You may not care for emojis, but they’re here to stay, and they’re growing in usage and choices. Emojis are frequently used on social networks like Twitter and messaging apps like Slack to express sentiment, react to posts, and efficiently communicate without words. They are also used in email subject lines to bring more attention to messages. Where emojis aren’t frequently used are on web pages.
There’s an opportunity for publishers to use emojis to bring more attention to their content on Google Search. At the 2019 Google Webmaster Conference in Mountain View, CA, Paul Haahr confirmed in his presentation, Improving Search Over the Years (PDF), that Google Search fully comprehends and uses emojis.
For SEOs, emojis represent a way to disambiguate content further when used contextually. Coupled with the potential for improved search rankings, they help make search snippets stand out from competing results. Here are examples of how sites can use emojis to make their content more visible in Google Search.
📑 Table of contents
🍞 Emojis in breadcrumbs
Including emojis in
BreadcrumbList Schema.org structured data can result in Google displaying them in the search snippet. This code example shows how to incorporate them into the JSON-LD.
📰 Emojis in page titles
Emojis can also be used in page titles. Keep in mind that emojis in page titles and other page elements won’t guarantee Google will display them. However, if the emoji are relevant to the content and are used contextually, I’ve found it will increase the chance of Google including them in search snippets.
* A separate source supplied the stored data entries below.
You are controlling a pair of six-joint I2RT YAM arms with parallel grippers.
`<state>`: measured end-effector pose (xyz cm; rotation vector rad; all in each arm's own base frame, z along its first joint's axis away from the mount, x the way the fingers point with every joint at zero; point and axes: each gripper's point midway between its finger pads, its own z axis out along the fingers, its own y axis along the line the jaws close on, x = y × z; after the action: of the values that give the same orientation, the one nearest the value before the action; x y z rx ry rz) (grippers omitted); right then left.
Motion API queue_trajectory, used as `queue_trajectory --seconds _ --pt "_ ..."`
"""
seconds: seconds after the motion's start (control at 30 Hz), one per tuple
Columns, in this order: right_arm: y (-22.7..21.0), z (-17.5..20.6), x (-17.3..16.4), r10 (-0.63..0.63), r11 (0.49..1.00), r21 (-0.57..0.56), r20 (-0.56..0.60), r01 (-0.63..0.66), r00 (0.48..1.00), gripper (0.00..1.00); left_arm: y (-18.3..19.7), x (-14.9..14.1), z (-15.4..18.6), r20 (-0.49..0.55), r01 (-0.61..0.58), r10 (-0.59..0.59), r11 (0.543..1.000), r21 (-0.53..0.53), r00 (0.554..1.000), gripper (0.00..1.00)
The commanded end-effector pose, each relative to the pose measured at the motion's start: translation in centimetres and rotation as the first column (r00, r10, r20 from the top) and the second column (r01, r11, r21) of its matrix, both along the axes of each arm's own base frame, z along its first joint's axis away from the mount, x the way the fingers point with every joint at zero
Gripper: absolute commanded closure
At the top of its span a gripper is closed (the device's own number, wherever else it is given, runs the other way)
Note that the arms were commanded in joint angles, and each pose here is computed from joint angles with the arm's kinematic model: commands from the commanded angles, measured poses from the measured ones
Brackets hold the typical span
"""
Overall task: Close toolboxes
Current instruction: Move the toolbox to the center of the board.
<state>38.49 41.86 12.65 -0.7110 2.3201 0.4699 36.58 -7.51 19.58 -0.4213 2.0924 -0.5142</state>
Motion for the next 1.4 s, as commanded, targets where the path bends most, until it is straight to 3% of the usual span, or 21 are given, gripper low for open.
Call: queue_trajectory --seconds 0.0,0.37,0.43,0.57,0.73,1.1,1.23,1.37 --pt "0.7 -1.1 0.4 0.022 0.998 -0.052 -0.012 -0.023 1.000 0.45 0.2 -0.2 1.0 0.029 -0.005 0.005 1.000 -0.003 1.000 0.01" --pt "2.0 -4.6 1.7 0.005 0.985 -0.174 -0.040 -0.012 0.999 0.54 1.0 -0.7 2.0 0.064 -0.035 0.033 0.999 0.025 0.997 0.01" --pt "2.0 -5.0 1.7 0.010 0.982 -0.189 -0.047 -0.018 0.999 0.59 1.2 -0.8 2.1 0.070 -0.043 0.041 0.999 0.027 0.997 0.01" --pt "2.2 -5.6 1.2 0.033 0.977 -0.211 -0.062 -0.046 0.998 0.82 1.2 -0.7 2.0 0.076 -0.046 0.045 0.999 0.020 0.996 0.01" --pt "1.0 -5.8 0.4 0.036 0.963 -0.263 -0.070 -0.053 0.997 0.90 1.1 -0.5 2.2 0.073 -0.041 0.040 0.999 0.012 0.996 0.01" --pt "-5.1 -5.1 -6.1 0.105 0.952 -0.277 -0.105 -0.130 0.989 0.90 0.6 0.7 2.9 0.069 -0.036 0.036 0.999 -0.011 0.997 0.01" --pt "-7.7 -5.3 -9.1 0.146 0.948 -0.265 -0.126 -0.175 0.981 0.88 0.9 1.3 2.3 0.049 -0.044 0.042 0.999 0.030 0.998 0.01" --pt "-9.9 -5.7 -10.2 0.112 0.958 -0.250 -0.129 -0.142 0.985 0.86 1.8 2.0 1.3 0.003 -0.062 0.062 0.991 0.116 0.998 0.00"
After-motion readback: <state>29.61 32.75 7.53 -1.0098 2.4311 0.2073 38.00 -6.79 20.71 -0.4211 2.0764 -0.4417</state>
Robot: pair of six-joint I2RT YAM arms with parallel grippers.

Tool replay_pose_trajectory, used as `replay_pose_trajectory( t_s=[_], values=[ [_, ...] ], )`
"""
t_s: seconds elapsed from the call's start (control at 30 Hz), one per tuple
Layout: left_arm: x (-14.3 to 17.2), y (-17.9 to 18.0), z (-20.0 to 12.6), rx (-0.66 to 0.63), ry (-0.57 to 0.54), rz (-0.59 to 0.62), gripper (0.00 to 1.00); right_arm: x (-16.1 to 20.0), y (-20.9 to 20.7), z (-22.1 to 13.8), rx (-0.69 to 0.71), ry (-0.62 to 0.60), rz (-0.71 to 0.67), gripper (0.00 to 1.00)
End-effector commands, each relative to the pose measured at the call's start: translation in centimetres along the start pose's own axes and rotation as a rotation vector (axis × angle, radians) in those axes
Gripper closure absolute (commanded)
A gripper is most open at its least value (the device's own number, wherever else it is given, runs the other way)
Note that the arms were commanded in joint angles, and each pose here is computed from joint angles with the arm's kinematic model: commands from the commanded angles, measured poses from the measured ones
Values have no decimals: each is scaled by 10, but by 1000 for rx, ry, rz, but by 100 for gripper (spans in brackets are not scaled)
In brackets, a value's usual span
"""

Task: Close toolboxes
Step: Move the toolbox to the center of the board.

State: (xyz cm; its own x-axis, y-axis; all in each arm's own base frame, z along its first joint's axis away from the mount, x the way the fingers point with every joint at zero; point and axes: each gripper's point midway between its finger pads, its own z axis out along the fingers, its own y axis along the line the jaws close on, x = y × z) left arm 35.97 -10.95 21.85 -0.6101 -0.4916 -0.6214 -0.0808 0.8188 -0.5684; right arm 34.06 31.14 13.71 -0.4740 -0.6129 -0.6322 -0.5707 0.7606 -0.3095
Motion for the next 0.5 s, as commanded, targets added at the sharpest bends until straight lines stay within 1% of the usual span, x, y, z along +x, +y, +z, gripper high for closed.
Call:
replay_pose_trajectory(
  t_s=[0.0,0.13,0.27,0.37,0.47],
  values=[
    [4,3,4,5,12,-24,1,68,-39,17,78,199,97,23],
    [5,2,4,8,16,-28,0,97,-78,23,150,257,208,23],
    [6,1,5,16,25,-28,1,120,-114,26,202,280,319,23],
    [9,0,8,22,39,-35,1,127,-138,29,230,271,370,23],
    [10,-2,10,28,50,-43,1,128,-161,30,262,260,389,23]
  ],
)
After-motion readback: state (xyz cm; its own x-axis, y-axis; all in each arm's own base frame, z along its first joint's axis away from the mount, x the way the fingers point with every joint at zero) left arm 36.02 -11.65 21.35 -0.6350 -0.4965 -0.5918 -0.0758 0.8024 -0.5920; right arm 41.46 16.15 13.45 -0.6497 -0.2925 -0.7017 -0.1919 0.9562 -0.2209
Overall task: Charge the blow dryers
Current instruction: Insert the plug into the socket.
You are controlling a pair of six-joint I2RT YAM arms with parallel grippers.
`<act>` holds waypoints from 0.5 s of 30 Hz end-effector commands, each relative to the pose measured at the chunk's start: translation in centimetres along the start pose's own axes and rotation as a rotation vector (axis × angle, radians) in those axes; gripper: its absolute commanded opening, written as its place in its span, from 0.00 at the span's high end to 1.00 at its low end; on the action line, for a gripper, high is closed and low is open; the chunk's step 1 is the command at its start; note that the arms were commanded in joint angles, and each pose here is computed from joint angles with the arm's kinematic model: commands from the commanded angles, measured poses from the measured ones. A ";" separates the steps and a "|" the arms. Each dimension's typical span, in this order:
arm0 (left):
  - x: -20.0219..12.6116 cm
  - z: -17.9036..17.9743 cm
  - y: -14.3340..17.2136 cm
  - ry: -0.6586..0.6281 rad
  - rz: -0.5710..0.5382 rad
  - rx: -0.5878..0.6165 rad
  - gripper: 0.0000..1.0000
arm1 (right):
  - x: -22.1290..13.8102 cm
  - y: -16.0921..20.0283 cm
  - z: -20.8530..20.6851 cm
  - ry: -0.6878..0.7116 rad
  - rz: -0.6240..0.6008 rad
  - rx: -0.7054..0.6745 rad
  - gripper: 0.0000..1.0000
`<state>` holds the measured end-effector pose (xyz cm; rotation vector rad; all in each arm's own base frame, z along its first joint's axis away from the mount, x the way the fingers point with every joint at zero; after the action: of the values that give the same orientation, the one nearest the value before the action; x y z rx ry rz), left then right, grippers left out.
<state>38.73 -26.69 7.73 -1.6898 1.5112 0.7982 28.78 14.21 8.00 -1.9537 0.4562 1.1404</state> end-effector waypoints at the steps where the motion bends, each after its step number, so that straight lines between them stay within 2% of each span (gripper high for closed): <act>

📝 Emojis in meta descriptions
Google gives meta descriptions emoji love too. While emojis can be included in the meta description, it’s important to remember that studies have found that Google rewrites meta descriptions 60-70% of the time. So if you want to increase your chances of Google including emojis in the search snippet’s description, consider using emojis in relevant areas of the page content.
✨ Emojis in rich results
Emojis aren’t confined to breadcrumbs, page titles, and meta descriptions in the search result snippet. They can also be displayed in rich results. For example, Google Search sometimes displays emojis used in table cells. The same is likely true for lists and other structured content patterns and data.
🌐 Emoji domains
Like QR codes, Emoji domains never became popular, but they are still very much a thing, and they keep trying to make a comeback. More importantly, Google Search supports them.
Google Search Console also supports emoji domains.
And Cloudflare supports emoji domains too.
Emoji domains are limited to a handful of top-level domains (TLDs), but they’re fun to use. While they may not be the best choice for a primary site, they can be used for microsites, a marketing campaign, or a URL shortener.
I use the emoji domain
🐺💡.to with YOURLS for a URL shortener. It works on Twitter and allows me to display a unique looking URL on posts: https://🐺💡.to/neeva
ℹ️ Emojis and Google Search
Using emojis doesn’t guarantee Google will display them in its search results, and they’re not for every site. However, they’re worth testing to see what works and what doesn’t, and to make sure you aren’t missing out on better visibility and more traffic.